In another case under that Act the Supreme Court in Textile Labour Asscn. v. Ahmedabad Mill Owners Asscn. (1970 (3) S. C. C. 890) held that once the representative union of the employees has entered into a valid compromise, the same is not open to challenge by any employee. The Supreme Court in ram Prasad v Industrial Tribunal (AIR 1961 S. C. 857) held that an employee is not entitled to a separate representation when he is represented by the representative union. The decision of this Court in Hardeoshingh v. C. Govt. I. T. L. C. (1973 M. P. LJ. 1040) did set aside the settlement under the Industrial Disputes Act because the settlement was not arrived at between all the parties.
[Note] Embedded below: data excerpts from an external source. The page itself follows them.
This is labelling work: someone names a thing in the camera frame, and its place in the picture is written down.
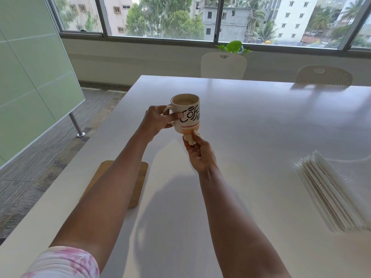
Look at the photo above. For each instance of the person's left hand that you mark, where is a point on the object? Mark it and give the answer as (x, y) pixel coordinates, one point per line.
(153, 120)

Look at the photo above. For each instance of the person's right hand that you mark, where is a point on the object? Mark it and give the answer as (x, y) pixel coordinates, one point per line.
(201, 156)

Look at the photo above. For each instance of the person's right thumb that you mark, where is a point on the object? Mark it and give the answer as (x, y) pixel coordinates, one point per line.
(187, 146)

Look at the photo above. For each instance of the person's left thumb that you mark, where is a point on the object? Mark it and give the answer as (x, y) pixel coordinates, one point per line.
(174, 116)

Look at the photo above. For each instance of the white tissue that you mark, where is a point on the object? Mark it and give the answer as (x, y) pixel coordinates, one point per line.
(192, 138)

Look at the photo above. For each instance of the cream printed coffee mug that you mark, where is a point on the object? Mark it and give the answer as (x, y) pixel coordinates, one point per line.
(187, 114)

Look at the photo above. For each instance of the person's left forearm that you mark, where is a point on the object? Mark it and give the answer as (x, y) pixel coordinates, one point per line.
(98, 199)

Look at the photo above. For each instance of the person's right forearm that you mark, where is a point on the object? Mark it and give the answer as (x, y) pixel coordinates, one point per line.
(240, 225)

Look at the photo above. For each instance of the wooden board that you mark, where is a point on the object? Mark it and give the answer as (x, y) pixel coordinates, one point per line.
(132, 182)

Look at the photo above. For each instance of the green leafy plant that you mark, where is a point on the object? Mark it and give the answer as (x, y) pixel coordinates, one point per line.
(234, 47)

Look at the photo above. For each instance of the metal partition support leg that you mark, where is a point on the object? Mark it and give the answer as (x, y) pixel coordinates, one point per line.
(76, 125)

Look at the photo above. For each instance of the frosted glass partition panel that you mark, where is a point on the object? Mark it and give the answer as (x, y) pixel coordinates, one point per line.
(32, 83)

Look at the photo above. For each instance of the stack of white paper napkins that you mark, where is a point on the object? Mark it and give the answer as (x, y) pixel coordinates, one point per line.
(330, 193)

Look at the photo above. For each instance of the white perforated back chair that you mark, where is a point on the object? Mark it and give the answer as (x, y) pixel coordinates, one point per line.
(323, 75)

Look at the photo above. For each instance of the pink white sleeve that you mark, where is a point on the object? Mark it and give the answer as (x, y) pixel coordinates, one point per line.
(62, 263)

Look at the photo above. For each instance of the aluminium window frame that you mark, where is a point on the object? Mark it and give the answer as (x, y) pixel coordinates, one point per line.
(203, 37)
It appears there was no representative union and the petitioners although allowed to appear in the proceeding, the settlement was effected with the rival union i. e. the fourth respondent. So in that case, the settlement was found to be invalid and that is why it was set aside. It is not the decision "in that case that although the settlement is otherwise valid, it would be open to challenge by an individual workman. Therefore, the petitioners only remedy was to have a fresh charter of demand and negotiate for a fresh settlement after expiry of the period of settlement dated 19-11-1981. ( 6. ) WITH the result, the petition fails and it is dismissed. There shall be no order as to costs. The outstanding security amount be refunded to the petitioners. Petition dismissed.